After our nice weekend down in the Gower we had friends coming to stay. My mate Mark of Beating the Bounds fame (of sorts) was bringing his family down for another visit to my adopted Herefordshire home. They paid us a visit last year and despite the worst of the weather that a British summer can throw at you, we had a great time. They were so impressed they bought the T-shirt and decided to do it all over again.
The signs were not promising. After heavy rain forced us to abandon our Gower trip half a day early, it carried on raining through the night and the rest of the next day. It was still raining when they arrived to much rolling of eyes. Surely it couldn’t be that bad again. The next day was a carbon copy of the previous year, dull, cold, dreary and wet. Corners of mouths were very much down. We got lucky however and the rain stopped just long enough for a short drive and walk up on Garway Hill.
The views from up here on a clear day are expansive but despite the sun and some blue sky putting in appearance it was clearly just a small window in the wet. The dark clouds completely surrounded us and closed in. We timed it nicely though, reaching the car just as the rain started up again. At least we’d got out and had a stroll and some air. Tomorrow would be better surely
It wasn’t. It was still dull and cloudy with frequent showers. TJS had been telling us that the weather was due to improve but he has a habit of using the BBC Weather website for his forecasts. Anyone who has ever been led down that particular garden path knows just how unreliable it is. Still we thought we had to get out and I handed out the options to the kids and they unsurprisingly chose the castle one. White Castle to be precise, quite close to home and somewhere I haven’t been for a few years. When we got there the weather looked brighter than it had done for a few days. Our luck had finally turned, we wouldn’t see rain again for the rest of the week
White Castle as you can see isn’t white at all but a rather fetching dark brown (or grey if you listen to TJS). In terms of the classic castle features of stairways and passages it’s a bit lacking and quite small. However it is very picturesque, tucked away in the quiet hills and off the beaten track, and it has a proper moat, something any self respecting castle should have. Even in holiday week we were pretty much the only visitors
It doesn’t take all that long to wander around the inner and outer courtyard and climb it’s only tower where there is a splendid view across to the nearby Black Mountains and Forest of Dean
The kids were having fun though and there was bags of space to run around in and play medieval games of death
It’s a very tranquil place which more than makes up for it’s lack of spiral staircases (something else all castles should have if you ask me)

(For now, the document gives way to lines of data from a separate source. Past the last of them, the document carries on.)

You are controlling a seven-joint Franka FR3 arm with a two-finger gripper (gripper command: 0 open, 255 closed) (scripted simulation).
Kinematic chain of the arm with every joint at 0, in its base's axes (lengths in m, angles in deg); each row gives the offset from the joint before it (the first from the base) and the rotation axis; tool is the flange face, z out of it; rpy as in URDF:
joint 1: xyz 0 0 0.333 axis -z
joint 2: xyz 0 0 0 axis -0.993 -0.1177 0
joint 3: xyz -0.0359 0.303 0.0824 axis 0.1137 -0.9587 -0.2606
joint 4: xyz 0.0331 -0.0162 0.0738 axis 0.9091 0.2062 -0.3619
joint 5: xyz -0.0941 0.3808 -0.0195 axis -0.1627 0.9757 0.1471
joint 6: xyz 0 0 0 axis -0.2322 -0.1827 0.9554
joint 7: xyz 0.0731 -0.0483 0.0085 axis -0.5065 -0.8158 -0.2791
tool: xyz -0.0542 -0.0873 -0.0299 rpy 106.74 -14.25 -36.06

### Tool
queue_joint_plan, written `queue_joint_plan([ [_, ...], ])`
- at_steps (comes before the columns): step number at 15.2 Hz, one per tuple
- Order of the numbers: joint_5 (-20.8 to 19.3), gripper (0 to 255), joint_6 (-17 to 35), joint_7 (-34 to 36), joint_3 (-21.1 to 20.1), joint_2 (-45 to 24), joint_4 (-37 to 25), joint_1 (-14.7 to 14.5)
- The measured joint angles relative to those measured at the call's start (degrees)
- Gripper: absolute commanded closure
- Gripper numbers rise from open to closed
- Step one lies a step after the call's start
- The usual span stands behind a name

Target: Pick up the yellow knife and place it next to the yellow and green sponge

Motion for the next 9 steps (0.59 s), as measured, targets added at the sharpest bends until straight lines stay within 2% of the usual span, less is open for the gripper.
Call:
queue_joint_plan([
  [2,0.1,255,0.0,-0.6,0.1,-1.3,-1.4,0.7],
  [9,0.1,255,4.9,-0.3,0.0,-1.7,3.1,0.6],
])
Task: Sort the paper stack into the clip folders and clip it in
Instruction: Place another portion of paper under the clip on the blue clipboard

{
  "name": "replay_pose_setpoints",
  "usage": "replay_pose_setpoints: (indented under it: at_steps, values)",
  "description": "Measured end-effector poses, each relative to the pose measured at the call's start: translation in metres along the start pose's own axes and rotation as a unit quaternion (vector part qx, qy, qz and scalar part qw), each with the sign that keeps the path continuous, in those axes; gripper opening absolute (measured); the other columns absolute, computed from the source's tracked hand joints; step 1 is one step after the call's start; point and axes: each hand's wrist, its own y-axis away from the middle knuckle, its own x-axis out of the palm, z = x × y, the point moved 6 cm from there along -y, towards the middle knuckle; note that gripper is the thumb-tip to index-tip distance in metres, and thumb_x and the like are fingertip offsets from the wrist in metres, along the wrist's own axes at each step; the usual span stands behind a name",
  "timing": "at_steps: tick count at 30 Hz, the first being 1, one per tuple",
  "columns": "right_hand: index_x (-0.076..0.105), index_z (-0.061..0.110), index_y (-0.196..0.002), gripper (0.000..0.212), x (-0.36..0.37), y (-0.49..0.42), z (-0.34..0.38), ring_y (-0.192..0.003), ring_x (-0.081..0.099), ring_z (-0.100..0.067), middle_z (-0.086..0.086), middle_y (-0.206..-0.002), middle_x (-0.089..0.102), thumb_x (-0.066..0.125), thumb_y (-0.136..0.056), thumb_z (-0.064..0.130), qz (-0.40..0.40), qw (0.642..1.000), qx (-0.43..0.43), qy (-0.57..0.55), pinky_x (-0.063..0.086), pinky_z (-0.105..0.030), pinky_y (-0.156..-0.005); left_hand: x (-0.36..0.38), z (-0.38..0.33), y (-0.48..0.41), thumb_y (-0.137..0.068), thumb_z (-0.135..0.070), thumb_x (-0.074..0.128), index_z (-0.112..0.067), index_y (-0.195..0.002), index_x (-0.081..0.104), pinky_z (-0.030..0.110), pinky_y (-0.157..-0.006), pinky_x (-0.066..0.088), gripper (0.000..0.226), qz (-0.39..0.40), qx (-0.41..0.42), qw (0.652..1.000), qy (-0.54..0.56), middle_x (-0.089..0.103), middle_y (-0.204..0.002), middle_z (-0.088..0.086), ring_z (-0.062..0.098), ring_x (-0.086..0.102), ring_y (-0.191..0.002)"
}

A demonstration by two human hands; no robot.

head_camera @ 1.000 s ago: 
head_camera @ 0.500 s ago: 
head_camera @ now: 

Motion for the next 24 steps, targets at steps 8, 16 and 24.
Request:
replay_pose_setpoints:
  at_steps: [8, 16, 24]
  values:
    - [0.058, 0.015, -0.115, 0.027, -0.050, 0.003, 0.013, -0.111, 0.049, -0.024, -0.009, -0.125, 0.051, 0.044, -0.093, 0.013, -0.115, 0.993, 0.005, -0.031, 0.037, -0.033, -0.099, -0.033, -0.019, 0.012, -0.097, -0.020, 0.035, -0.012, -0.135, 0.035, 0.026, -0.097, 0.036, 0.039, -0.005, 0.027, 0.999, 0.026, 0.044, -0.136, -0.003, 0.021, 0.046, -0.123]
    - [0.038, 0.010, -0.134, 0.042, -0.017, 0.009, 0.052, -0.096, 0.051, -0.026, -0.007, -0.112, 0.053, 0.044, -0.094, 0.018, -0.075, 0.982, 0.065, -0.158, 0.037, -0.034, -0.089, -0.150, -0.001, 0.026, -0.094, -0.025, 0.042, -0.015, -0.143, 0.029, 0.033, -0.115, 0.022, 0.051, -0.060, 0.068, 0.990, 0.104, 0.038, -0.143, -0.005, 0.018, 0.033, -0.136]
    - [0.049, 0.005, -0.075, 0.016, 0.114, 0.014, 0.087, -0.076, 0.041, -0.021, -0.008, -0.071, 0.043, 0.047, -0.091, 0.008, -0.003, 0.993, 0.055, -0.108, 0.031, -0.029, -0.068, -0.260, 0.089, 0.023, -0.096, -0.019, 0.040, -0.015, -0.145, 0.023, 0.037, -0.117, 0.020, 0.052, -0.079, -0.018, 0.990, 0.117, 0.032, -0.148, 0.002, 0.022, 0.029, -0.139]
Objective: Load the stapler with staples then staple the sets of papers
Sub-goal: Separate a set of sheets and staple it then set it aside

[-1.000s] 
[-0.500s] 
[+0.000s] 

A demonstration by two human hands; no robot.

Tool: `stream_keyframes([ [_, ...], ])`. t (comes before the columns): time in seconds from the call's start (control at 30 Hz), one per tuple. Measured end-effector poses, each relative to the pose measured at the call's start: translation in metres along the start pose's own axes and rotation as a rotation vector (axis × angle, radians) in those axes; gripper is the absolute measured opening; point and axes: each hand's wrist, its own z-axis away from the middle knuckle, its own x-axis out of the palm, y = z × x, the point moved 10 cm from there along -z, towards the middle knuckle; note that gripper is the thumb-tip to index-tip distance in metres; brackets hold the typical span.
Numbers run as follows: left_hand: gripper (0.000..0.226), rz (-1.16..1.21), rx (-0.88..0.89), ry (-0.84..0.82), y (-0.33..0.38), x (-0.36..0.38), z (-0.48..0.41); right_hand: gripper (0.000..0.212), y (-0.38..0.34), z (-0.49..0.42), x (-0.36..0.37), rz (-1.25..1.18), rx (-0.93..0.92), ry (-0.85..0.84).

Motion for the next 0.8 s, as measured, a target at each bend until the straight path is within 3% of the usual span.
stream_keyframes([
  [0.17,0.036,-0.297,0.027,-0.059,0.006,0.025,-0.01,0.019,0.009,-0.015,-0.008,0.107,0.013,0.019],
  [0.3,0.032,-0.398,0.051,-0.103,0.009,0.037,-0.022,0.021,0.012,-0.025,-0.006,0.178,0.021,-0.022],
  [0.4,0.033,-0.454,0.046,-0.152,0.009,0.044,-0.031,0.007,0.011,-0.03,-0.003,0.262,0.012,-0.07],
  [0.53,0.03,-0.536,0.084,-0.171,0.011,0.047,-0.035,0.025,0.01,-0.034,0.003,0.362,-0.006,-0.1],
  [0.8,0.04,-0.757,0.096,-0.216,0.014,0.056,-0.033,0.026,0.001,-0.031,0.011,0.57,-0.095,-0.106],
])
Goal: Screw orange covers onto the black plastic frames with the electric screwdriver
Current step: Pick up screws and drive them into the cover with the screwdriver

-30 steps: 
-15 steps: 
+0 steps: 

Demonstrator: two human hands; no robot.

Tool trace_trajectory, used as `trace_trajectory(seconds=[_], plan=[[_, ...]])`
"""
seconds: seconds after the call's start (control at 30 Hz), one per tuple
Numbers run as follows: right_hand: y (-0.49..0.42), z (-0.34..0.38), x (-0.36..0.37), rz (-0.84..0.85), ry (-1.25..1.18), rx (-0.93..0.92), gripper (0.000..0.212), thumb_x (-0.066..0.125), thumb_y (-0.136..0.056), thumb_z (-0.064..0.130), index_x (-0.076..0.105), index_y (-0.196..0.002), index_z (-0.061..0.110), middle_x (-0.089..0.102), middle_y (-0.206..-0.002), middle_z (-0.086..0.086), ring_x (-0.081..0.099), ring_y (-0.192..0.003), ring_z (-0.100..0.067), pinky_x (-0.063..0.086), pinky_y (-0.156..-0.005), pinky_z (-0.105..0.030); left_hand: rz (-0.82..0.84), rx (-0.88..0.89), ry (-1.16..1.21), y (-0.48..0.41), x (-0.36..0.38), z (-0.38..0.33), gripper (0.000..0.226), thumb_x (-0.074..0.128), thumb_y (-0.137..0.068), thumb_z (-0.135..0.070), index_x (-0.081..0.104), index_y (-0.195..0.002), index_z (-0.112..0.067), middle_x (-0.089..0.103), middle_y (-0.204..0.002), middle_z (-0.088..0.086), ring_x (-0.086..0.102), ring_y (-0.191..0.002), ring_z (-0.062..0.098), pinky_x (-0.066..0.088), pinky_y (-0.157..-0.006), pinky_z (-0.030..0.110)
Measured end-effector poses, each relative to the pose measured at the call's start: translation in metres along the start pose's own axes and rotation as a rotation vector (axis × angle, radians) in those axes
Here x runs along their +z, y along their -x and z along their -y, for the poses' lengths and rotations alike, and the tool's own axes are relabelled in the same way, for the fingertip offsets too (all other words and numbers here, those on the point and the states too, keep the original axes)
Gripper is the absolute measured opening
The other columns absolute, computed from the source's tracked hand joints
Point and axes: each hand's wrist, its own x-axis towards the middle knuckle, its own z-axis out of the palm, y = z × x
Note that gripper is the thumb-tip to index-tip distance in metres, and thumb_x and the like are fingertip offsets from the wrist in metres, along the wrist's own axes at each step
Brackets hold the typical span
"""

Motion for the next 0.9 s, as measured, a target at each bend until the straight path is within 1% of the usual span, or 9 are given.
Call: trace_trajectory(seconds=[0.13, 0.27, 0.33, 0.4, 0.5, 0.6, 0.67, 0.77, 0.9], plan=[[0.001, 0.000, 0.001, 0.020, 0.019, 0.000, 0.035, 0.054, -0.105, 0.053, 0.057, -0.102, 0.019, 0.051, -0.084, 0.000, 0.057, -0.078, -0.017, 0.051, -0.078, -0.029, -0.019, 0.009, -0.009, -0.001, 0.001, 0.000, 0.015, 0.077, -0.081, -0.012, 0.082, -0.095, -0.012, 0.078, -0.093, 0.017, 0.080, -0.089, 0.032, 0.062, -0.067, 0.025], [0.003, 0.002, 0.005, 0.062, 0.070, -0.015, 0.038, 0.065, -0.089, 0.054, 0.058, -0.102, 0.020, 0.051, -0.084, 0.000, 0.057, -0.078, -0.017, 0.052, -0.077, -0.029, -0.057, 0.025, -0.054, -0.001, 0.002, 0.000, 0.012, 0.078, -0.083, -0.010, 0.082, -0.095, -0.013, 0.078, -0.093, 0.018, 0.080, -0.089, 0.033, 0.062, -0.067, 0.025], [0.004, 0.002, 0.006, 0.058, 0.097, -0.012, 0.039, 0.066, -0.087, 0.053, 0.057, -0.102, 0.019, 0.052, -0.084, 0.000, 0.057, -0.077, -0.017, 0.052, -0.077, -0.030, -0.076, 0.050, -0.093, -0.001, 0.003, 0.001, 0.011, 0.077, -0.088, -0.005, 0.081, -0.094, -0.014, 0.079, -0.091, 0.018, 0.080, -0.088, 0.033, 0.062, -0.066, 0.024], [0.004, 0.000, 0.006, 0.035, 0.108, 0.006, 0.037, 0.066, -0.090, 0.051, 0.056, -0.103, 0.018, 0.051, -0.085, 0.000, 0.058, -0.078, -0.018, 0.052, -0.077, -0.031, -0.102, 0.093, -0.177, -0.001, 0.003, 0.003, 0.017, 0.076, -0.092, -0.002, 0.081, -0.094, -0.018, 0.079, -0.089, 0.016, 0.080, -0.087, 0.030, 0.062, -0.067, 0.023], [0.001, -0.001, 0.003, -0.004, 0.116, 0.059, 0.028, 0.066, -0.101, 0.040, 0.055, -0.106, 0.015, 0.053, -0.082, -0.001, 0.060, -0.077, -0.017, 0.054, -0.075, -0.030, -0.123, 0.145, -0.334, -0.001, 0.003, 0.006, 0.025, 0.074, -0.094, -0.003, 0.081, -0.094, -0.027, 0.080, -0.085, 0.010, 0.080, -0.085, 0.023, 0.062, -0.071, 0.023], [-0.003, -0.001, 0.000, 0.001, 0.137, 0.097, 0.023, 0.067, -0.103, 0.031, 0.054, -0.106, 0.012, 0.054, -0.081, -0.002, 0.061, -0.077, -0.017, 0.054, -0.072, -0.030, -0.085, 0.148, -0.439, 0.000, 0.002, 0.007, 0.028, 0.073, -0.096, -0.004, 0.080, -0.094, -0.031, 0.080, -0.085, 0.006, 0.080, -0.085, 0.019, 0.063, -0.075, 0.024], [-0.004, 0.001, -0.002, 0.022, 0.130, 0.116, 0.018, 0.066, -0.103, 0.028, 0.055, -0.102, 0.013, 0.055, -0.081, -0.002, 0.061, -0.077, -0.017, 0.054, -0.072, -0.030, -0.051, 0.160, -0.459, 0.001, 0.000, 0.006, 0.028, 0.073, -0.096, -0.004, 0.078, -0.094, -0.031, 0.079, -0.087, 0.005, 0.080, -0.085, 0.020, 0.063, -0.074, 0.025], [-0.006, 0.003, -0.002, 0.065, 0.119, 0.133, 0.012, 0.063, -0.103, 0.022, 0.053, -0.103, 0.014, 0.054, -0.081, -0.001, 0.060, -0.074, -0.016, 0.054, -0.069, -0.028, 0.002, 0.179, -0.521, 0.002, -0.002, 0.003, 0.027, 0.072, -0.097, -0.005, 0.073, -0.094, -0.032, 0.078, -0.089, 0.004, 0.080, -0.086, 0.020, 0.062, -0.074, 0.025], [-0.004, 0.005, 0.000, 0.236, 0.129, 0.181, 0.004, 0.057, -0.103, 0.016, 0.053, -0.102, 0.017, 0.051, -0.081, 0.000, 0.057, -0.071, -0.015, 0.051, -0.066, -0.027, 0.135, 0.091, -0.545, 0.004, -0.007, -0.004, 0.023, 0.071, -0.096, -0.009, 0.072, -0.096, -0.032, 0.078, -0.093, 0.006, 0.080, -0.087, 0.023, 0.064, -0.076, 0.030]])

The view across the moat is particularly evocative
After an hour of wandering and play it was time for lunch. I have to say that castle courtyards make very fine places for a picnic. The sun came out from time to time and we all spent a happy hour playing games and eating, or in my TBF’s case lying down on the picnic rug
Our castle fix fully satisfied we needed another place to fill the gap before tea. We headed for Rowlestone Court, home to a rather fine ice cream making facility and an adventure playground in the woods. After gorging ourselves on large cones we headed off to play. The rain of the previous days had turned the place into a mud-path (the farmer kindly scraped the slurry from the path for us where it crossed the farm track). Just the sort of place for sandals or so ED thought 🙂
The zip wire provided fun for all ages. Me and ED are far above such tomfoolery and kept a respectful distance.
A pile of tyres full of muddy water provided a degree of fun out of proportion with its appeal. Together with the zip wire, a couple of climbing walls and some monkey bars we passed a happy couple of hours before it was time squelch back to the car.
TJS promise of good weather was finally delivered. The next day dawned warm and sunny and I declared it officially “play in the garden” day. Out came the paddling pool and the waterslide and the kids were as happy as pigs in mud. Which was just as well as all that water on top of a soggy lawn turned my garden into something approximating a pig pen. Still the kids and TBF’s seemed happy and content so I put the second part of my plan into action. ED needed, I felt, to see the local hills so off we sneaked for a swift stroll. I decided that the classic round of the Olchon Valley, returning via the Cats Back ridge would give him the flavour of the Black Mountains with the added advantage that its only 30 minutes from my front door. I’ve walked this route many times so just head to my categories section and you’ll find 3 or 4 posts, winter and summer that follow this route
We followed the usual route down to the river and then steadily upwards through the sparse woods and bracken onto the edge. It really was quite hot, which came as a surprise to both of us. Rather than cut up to Offa’s Dyke and along the centre of the ridge we followed a succession of sheep tracks that kept close to the edge. I’ve never walked this part before so I rather enjoyed the change of scene. We put the world to rights, moaned about each of our work issues and generally talked about nothing in particular, the perfect way to spend a day in fact.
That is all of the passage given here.